There are currently (at least?) 5 different TLB batching schemes in the
kernel:

1. Using mmu_gather (e.g., zap_page_range()).

2. Using {inc|dec}_tlb_flush_pending() to inform other threads on the
ongoing deferred TLB flush and flushing the entire range eventually
(e.g., change_protection_range()).

3. arch_{enter|leave}_lazy_mmu_mode() for sparc and powerpc (and Xen?).

4. Batching per-table flushes (move_ptes()).

5. By setting a flag on that a deferred TLB flush operation takes place,
flushing when (try_to_unmap_one() on x86).

It seems that (1)-(4) can be consolidated.
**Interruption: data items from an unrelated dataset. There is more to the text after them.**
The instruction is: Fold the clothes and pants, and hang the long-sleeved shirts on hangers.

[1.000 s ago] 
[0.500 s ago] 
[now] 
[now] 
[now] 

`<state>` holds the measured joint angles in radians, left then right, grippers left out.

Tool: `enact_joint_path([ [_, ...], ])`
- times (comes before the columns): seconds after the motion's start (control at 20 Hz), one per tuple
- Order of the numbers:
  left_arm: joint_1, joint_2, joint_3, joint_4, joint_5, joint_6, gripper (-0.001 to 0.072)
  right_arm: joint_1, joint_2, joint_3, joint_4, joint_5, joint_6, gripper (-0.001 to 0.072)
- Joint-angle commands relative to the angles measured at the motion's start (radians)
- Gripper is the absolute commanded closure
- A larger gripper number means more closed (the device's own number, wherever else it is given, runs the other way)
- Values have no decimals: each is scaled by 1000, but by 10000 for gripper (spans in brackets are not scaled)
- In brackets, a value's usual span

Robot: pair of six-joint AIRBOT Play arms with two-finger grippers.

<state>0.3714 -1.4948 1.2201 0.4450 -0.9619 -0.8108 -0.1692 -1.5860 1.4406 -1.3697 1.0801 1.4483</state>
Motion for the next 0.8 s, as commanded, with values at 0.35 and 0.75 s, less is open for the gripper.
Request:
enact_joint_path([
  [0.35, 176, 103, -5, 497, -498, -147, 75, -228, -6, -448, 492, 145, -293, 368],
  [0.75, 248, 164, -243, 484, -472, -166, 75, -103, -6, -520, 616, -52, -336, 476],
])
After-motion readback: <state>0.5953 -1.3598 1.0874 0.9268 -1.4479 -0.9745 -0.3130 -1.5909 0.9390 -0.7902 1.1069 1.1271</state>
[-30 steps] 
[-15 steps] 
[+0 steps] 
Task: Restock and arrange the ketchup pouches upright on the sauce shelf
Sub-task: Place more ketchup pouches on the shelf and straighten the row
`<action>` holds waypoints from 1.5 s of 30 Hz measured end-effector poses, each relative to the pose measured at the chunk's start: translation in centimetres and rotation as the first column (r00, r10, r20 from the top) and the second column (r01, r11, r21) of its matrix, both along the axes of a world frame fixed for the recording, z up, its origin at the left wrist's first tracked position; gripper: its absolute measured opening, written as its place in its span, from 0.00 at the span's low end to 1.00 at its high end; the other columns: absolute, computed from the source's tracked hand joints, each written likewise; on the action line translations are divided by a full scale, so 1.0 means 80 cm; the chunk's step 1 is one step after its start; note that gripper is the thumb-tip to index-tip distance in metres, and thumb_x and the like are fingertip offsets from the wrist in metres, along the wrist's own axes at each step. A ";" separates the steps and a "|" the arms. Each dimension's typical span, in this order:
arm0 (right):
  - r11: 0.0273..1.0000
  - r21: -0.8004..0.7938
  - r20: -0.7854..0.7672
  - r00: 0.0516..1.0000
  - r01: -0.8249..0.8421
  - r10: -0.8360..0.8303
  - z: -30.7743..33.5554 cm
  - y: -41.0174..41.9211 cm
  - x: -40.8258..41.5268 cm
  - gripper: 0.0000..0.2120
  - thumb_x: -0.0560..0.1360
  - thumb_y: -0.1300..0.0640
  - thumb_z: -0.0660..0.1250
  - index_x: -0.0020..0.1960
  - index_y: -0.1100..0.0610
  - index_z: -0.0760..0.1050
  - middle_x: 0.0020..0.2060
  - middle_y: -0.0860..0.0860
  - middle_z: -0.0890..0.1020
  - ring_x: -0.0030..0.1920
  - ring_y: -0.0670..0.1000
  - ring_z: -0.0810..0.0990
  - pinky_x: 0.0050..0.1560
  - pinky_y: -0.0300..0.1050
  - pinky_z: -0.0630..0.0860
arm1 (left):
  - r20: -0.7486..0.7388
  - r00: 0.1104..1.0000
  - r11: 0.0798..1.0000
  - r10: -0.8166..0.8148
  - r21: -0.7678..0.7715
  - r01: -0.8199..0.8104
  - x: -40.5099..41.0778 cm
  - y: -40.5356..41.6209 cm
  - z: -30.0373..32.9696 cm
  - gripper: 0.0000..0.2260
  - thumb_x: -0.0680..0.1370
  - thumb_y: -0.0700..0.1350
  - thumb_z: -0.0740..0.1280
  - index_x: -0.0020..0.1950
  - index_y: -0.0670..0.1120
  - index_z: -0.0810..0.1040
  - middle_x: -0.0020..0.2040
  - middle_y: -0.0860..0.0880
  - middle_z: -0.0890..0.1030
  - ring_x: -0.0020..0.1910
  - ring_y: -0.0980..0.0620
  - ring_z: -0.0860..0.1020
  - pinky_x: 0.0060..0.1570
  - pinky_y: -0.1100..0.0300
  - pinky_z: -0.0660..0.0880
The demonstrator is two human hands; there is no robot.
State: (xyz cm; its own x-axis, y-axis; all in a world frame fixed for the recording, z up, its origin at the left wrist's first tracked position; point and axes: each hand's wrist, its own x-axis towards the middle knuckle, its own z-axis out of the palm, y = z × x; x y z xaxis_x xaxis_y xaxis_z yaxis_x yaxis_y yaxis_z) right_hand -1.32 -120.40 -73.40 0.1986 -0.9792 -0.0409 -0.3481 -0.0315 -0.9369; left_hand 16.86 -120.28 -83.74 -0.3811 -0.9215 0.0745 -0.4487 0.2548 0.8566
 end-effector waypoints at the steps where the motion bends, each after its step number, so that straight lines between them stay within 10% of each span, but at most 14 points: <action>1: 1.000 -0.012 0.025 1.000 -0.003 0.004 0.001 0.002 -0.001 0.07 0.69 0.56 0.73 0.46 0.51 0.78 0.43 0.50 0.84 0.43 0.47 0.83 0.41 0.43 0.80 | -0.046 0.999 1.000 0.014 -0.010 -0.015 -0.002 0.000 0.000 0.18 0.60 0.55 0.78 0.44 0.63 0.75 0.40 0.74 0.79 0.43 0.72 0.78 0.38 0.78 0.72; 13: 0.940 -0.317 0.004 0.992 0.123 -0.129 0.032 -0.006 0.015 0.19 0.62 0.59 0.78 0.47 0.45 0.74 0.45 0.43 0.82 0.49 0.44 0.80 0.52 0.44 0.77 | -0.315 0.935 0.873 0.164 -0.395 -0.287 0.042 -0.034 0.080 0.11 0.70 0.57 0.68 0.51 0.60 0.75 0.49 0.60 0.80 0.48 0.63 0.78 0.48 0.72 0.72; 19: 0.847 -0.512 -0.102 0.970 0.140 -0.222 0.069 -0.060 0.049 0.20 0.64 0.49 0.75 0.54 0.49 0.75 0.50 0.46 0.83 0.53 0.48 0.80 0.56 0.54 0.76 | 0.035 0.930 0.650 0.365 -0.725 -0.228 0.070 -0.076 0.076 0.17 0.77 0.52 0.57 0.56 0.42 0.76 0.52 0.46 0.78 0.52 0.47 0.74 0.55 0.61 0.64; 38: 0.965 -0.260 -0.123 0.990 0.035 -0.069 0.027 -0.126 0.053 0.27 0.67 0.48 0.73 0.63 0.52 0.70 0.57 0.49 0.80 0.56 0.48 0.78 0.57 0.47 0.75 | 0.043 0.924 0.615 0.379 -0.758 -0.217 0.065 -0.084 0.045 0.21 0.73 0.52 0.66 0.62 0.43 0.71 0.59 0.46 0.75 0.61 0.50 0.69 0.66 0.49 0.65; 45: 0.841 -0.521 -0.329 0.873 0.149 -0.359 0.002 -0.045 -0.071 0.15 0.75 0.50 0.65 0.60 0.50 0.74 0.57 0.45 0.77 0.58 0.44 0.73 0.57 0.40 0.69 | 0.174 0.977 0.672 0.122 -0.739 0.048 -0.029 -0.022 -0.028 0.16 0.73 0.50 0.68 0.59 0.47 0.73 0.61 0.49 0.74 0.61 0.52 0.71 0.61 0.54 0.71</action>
In addition, it seems that
(5) is racy. It also seems there can be many redundant TLB flushes, and
potentially TLB-shootdown storms, for instance during batched
reclamation (using try_to_unmap_one()) if at the same time mmu_gather
defers TLB flushes.

More aggressive TLB batching may be possible, but this patch-set does
not add such batching. The proposed changes would enable such batching
in a later time.

Admittedly, I do not understand how things are not broken today, which
frightens me to make further batching before getting things in order.
For instance, why is ok for zap_pte_range() to batch dirty-PTE flushes
for each page-table (but not in greater granularity). Can't
ClearPageDirty() be called before the flush, causing writes after
ClearPageDirty() and before the flush to be lost?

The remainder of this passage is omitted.